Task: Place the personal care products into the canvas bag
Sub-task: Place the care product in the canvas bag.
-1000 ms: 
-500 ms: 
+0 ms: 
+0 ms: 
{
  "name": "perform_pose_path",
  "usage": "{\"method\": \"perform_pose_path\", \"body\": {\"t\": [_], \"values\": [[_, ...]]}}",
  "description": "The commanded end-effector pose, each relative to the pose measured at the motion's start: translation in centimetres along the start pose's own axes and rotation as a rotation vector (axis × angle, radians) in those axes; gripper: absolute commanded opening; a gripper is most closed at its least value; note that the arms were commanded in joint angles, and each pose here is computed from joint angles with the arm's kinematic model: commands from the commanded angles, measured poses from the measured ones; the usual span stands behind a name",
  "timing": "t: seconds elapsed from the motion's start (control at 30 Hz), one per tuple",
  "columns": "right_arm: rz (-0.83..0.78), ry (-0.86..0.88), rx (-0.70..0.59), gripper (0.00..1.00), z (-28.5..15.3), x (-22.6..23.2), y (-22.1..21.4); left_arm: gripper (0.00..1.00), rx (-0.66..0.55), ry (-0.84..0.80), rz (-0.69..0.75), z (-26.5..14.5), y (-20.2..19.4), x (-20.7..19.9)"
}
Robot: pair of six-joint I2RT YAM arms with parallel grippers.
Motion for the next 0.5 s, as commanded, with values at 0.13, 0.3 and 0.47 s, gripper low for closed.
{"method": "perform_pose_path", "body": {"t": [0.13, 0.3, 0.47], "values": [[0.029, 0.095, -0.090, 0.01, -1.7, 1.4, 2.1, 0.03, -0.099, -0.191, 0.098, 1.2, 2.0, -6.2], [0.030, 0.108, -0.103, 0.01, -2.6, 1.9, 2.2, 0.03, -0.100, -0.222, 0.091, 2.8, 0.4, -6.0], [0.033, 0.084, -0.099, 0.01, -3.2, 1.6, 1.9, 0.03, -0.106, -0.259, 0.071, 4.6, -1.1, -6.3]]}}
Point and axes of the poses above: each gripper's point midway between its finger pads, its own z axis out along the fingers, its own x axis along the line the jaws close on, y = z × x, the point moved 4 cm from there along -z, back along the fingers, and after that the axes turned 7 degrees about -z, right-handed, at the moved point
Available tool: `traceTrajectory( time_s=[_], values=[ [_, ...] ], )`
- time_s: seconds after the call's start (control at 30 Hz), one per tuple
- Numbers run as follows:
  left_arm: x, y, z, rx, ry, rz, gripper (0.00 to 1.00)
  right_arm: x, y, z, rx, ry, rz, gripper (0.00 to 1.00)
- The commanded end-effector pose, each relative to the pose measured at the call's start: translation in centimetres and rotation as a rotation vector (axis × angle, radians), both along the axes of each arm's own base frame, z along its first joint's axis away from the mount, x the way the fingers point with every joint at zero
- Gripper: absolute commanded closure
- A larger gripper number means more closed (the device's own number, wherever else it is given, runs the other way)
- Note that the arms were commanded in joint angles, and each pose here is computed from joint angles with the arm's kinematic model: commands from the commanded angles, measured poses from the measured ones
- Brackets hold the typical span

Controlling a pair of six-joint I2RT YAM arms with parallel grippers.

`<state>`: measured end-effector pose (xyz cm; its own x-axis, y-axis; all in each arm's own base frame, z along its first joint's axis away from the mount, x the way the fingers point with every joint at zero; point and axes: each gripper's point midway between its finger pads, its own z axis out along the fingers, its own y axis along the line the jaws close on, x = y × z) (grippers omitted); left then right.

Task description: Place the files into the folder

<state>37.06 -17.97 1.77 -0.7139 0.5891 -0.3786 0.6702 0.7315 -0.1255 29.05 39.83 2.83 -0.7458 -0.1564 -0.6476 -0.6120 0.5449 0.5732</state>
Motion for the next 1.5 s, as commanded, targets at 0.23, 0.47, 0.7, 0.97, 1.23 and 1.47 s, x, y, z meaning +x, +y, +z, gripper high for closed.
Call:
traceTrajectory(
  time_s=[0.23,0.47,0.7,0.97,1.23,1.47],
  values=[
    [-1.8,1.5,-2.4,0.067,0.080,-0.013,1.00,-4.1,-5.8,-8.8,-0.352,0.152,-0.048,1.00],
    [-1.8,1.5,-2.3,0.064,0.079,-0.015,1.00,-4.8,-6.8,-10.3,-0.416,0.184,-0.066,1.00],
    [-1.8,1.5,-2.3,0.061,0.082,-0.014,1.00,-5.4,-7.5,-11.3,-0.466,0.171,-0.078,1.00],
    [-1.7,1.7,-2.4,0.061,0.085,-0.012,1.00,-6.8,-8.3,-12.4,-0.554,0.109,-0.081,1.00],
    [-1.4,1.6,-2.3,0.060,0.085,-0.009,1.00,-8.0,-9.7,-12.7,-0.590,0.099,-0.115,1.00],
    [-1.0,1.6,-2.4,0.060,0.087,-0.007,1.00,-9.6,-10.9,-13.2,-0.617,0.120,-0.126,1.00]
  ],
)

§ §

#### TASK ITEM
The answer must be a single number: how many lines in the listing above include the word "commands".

#### EXERCISE RESPONSE
2